В неполные двадцать пять лет глаза Паскуале уже были полны тайны, бесприкрасного света обретшего покой человека, силой, которой обладает тот, кто сносил в пути не одну пару сандалий. Он шел смиреной походкой, волосы его касались пояса, одежду держала на талии простая веревка. Широкие, обожженные солнцем плечи, загоревшее лицо искрилось улыбкой. Встретив прохожего, он тепло приветствовал его и интересовался, не нужно ли чем помочь.
Паскуале не имел ничего общего с еврейскими врачами, носившими бумазейные штаны, к которым подвешивался кошель для монет. Не было у него ни конопляной рубашки, ни конической или фетровой шляпы, ни парчового плаща, отороченного мехом. На нем была длинная туника, доходившая до пят, да дорожная сумка с множеством карманов, набитых хирургическими инструментами, пузырьками со снадобьями и коробочками с мазями.
Денег у него не было. Он не брал платы за лечение, разве что пищей. Говорил Паскуале мало, предпочитая слушать и улыбаться, впитывая в себя усталый шум окружающего мира.
Его привлекали животные, одиночки, изгои. Он оплакивал отверженных. Если в детстве он любил сломанные предметы, то теперь замирал перед теми, кого сломала жизнь, кто несовершенен и не нашел себе места.
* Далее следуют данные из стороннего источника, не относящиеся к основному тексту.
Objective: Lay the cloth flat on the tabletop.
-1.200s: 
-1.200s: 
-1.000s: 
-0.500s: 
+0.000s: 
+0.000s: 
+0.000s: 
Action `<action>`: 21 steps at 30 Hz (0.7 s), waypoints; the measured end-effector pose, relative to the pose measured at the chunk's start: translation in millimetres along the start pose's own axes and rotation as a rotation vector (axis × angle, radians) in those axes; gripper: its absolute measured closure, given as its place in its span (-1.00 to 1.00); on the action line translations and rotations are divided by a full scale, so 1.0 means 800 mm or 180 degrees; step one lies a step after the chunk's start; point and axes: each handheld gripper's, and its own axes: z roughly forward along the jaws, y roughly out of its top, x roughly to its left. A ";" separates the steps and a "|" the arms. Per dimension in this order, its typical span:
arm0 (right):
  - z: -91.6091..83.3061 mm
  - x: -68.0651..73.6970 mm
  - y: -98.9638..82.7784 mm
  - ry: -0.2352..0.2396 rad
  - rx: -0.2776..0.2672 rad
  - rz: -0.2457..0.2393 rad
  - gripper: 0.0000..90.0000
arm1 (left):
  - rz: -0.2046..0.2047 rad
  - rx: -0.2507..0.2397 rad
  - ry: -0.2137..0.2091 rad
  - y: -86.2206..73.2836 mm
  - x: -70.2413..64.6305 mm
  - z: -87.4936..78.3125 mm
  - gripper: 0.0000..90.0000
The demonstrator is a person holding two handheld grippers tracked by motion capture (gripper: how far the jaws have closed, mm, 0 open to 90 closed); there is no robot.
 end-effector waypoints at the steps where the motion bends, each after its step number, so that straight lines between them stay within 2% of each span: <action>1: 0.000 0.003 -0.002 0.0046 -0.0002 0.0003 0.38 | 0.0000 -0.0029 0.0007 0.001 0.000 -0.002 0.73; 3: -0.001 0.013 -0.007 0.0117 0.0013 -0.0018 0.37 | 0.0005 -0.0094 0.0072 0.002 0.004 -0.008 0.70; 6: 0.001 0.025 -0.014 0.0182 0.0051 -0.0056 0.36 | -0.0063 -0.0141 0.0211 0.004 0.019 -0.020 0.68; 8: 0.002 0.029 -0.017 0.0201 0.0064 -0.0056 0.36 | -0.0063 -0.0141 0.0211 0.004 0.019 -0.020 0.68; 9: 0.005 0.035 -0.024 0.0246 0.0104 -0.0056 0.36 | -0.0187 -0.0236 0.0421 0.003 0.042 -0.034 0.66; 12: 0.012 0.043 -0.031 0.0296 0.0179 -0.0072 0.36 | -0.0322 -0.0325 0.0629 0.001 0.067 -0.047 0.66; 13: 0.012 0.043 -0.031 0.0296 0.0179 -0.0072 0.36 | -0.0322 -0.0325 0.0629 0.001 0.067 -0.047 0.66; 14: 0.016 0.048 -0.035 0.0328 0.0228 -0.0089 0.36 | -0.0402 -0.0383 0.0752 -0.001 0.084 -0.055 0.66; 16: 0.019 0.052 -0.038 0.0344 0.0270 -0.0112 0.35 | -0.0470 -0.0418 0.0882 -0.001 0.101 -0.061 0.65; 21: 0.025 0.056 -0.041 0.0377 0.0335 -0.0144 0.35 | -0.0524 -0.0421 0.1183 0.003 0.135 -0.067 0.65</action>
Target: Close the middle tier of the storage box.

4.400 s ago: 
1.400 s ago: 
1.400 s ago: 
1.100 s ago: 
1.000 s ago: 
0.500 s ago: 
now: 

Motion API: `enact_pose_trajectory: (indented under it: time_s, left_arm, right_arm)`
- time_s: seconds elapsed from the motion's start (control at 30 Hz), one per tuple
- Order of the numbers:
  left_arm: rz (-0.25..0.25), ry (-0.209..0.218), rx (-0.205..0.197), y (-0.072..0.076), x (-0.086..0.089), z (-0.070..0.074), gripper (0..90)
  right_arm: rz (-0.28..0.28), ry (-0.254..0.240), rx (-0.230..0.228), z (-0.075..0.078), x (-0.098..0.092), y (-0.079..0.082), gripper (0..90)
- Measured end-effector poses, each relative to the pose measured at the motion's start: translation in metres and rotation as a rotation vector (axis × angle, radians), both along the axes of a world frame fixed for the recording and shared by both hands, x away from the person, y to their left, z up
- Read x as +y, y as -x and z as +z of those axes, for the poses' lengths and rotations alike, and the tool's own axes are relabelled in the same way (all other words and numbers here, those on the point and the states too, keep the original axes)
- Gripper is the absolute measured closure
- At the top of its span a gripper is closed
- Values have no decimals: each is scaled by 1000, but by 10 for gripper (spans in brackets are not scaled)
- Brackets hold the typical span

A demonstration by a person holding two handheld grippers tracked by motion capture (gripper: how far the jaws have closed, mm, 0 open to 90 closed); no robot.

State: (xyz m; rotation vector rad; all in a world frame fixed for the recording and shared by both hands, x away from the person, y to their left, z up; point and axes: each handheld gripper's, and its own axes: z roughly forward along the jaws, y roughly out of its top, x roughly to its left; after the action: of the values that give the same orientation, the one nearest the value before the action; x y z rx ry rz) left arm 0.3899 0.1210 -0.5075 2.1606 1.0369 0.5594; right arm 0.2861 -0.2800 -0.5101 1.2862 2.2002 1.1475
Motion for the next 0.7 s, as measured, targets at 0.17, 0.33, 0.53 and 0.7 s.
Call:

Он считал их хранителями тайны, истинными обитателями вселенной.
Он сторонился ладана, новолуний, идолов.
Пугало его только безразличие.
Больше он ничего не боялся, почтенные доктора.
Вот почему, когда меня арестовали, он не выказал страха. В его голосе не было сомнений. Он смотрел священникам прямо в глаза.
И взгляд его был так не похож на прочие, что все умолкли.
Кто этот чужак, что говорил на их языке, готов был свидетельствовать за шлюху, был так уверен в себе, говорил спокойно и не боялся последствий?
Он не был похож на еврея. Скорее, он казался греком, но в нем было и что-то от испанца. Но в любом случае разве не знал он, что законом запрещено лжесвидетельство? Или не ведал, что за ложь его ждет расплата? «Предашь давар и обретешь девер» — убьешь слово — обретешь чуму, кровь, голод и войну.